» Exercise details
Please print the entries below exactly, from the line with "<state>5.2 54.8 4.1" through the line with "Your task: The", including both of those lines and leaving out all others.

Records drawn from a dataset

|---|

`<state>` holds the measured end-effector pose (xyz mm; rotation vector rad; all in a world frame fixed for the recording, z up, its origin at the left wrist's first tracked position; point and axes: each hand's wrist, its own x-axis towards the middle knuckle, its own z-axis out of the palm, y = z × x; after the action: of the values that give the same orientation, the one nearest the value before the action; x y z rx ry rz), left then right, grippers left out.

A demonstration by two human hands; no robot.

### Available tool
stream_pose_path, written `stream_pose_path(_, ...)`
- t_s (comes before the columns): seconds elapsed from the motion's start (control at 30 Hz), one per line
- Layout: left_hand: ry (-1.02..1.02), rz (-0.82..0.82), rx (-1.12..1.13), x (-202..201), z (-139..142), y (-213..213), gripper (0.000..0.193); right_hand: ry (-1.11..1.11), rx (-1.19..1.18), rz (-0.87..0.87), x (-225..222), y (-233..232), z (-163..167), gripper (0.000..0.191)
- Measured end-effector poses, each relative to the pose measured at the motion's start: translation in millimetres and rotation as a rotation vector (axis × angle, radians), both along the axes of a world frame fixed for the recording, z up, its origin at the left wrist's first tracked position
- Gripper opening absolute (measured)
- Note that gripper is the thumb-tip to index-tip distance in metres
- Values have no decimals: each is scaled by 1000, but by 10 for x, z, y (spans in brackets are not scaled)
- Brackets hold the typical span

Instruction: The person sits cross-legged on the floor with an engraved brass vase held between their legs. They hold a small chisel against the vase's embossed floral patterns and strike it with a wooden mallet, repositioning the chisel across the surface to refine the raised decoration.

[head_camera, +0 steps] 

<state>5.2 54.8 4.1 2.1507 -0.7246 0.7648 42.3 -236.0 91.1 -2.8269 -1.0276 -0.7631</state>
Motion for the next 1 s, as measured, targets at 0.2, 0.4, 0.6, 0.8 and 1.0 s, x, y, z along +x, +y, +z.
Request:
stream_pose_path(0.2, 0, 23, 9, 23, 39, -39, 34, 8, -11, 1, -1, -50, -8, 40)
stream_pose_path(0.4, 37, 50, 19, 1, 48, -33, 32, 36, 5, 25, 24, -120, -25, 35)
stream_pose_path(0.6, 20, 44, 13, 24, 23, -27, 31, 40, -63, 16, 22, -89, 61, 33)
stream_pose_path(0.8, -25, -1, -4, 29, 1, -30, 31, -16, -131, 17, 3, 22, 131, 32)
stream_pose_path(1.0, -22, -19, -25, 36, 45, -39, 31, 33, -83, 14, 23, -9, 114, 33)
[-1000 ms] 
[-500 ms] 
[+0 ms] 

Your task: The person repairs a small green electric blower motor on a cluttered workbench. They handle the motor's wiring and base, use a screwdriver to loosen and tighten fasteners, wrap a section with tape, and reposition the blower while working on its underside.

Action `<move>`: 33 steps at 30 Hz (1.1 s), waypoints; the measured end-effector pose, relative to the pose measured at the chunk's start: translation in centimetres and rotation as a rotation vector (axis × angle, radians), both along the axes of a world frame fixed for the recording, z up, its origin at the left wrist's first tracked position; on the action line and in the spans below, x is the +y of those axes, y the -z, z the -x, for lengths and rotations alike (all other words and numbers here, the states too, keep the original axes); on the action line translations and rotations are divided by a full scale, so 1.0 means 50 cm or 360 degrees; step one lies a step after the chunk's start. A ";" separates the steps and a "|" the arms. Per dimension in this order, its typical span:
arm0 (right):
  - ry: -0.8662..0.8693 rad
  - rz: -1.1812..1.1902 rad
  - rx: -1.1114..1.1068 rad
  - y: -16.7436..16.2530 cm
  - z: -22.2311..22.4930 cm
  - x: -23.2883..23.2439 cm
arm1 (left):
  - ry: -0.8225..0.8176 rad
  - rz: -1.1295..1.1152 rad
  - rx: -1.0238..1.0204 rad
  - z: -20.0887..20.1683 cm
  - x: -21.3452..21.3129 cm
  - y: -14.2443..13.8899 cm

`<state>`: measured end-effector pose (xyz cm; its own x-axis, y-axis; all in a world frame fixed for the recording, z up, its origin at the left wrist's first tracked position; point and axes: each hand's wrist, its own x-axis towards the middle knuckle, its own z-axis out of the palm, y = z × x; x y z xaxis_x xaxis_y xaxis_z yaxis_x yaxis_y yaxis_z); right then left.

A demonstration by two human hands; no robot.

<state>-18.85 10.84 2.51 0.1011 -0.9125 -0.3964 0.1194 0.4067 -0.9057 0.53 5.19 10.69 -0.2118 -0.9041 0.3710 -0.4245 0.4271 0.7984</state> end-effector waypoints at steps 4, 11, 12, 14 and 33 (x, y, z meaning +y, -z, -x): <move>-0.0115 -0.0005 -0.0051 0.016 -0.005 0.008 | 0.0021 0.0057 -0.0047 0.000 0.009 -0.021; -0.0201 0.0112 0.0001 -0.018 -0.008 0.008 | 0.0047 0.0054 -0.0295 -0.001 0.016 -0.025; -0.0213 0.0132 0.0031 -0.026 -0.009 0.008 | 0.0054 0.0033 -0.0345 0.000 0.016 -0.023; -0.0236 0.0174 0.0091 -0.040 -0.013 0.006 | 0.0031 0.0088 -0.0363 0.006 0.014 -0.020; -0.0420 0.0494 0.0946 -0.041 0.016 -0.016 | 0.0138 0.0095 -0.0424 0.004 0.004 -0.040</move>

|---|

» Task solution
<state>5.2 54.8 4.1 2.1507 -0.7246 0.7648 42.3 -236.0 91.1 -2.8269 -1.0276 -0.7631</state>
Motion for the next 1 s, as measured, targets at 0.2, 0.4, 0.6, 0.8 and 1.0 s, x, y, z along +x, +y, +z.
Request:
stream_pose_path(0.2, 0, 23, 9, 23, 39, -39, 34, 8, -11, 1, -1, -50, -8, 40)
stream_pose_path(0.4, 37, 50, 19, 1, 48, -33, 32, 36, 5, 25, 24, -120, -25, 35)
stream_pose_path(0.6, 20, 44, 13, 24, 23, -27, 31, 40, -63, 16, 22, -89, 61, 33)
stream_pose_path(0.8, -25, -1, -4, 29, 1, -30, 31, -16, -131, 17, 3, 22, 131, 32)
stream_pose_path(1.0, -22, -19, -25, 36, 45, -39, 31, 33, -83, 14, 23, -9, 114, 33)
[-1000 ms] 
[-500 ms] 
[+0 ms] 

Your task: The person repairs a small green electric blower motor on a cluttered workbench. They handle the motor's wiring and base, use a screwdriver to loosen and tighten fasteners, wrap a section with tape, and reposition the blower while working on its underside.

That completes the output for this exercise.